This post originally appeared on Microsoft"s Media & Cable blog
The explosion of video consumption across digital platforms and devices means that broadcasters and content creators are dealing with more complexity than ever. Production teams are asked to prepare and distribute content in multiple formats, multiple languages, multiple versions, to multiple partners, all with different requirements. Many are struggling to keep up, and to make matters worse they aren’t getting additional resources or budget to do it.
In an effort to become more efficient, video businesses are looking at every aspect of production and distribution, from their systems to their processes. Artificial Intelligence (also known as AI), is proving to be a valuable technology, especially when it comes to extracting relevant metadata from videos.
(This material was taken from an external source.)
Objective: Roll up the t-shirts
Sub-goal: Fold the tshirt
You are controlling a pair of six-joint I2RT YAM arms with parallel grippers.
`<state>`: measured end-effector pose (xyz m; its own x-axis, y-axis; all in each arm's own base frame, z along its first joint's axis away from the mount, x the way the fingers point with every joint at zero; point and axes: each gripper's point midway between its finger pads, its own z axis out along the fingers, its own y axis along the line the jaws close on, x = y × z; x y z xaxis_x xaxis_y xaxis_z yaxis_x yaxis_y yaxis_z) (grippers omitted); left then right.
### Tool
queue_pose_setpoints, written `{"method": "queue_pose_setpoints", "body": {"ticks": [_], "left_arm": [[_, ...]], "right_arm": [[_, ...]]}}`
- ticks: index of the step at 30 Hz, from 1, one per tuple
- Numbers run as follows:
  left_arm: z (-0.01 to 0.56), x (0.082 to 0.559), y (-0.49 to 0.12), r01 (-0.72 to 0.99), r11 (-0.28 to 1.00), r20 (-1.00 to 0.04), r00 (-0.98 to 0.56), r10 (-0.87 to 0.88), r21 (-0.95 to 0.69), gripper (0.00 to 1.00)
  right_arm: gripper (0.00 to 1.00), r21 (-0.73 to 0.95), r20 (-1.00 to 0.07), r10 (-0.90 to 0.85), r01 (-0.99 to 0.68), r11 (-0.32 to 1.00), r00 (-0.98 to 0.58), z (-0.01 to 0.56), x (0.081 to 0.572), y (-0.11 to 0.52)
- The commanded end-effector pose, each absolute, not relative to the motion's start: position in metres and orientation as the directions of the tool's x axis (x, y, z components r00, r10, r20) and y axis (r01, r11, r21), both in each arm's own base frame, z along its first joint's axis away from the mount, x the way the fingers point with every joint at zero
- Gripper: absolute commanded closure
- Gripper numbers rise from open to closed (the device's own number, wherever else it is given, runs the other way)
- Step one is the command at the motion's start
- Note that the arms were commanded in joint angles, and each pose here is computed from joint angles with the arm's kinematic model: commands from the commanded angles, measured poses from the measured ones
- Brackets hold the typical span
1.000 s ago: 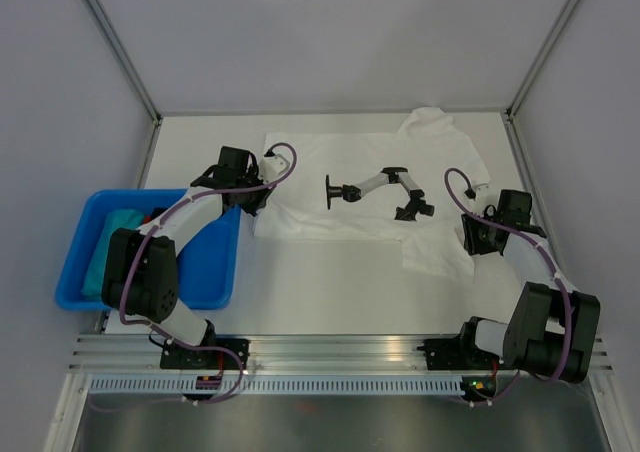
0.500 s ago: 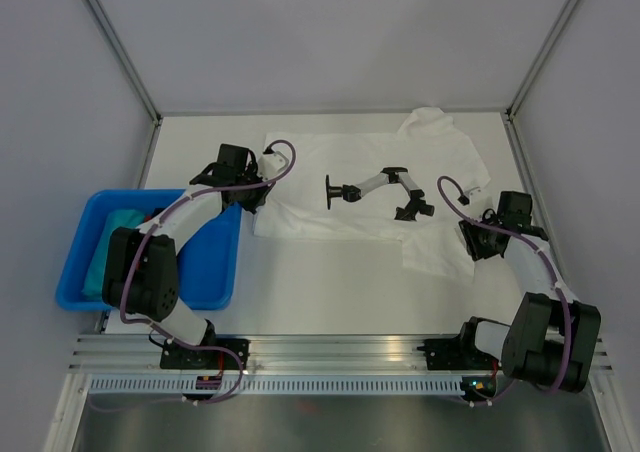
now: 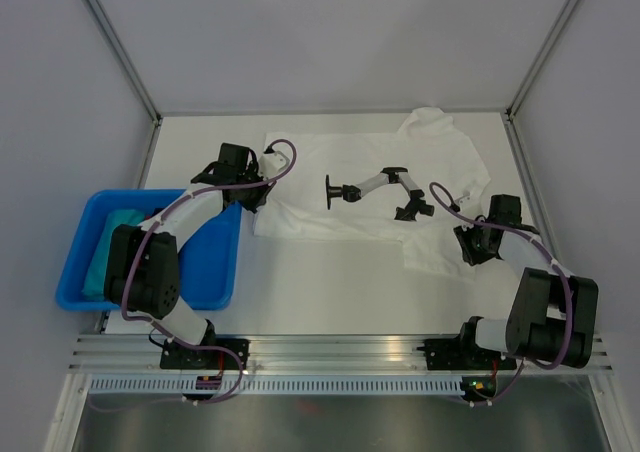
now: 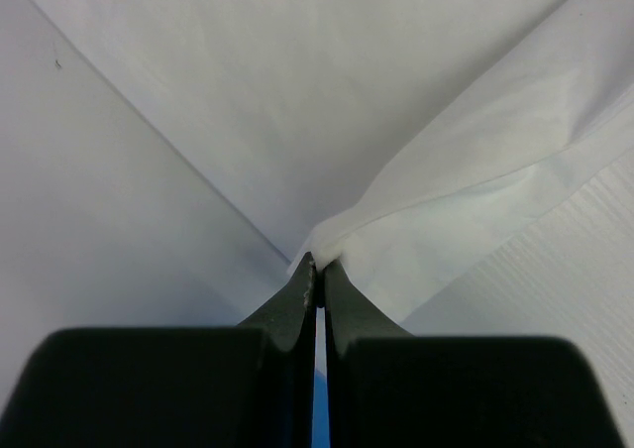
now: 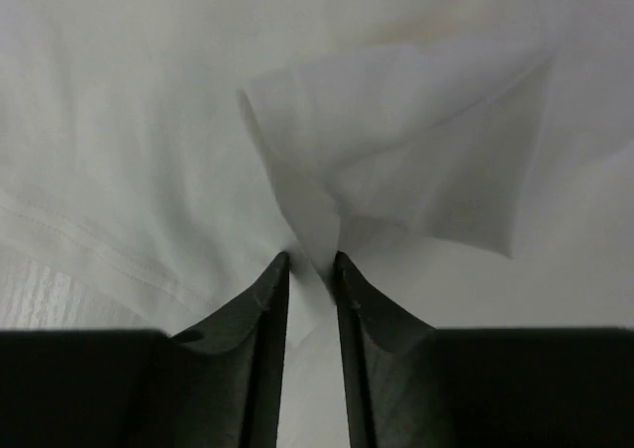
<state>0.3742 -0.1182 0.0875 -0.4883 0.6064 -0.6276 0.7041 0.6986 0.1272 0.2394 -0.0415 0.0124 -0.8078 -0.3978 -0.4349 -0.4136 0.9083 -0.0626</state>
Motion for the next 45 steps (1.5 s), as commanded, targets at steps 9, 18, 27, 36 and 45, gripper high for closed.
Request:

At NAB (April 24-27 in Las Vegas), Ooyala will demonstrate how Ooyala Flex, our media logistics platform, integrates with Microsoft Cognitive Services. The goal: To simplify metadata capture by extracting transcripts, detecting faces within videos, and analyzing text to detect key topics.
Inputting, capturing, curating, and QC-ing metadata is a pain. It’s a manual process, rife with errors. Let’s face it: No one enjoys doing it. For media asset management, good metadata makes it easier to find assets, especially if you have large archives. Companies often go and shoot new or alternative footage simply because they can’t find old footage in their archive, or it takes too long to find a specific 10-second clip of footage buried within a two-hour video. Simply put, the more information contained in the metadata, the better you know what’s in the video and the easier it is to find.
But the value of good metadata doesn’t stop there. We’re working across our media logistics, video platform, and video advertising products to help our customers leverage their metadata to increase revenues, not just efficiencies.
Video recommendations are an obvious application of the metadata that can be captured via AI. With the metadata extracted from facial identification, we’re able to recommend all available content in your library based on your audience’s preferences. For example, recommending content with a specific celebrity, whether the celebrity is the subject of the entire video, or if they only appear in part of it. Or, for sports fans, we can highlight clips featuring specific players within a soccer match, detecting the precise moment they appear in the game. Personalized content recommendation videos or clips have proven to keep people watching longer. That means more opportunities to serve ads to that viewer, and more revenue for your business.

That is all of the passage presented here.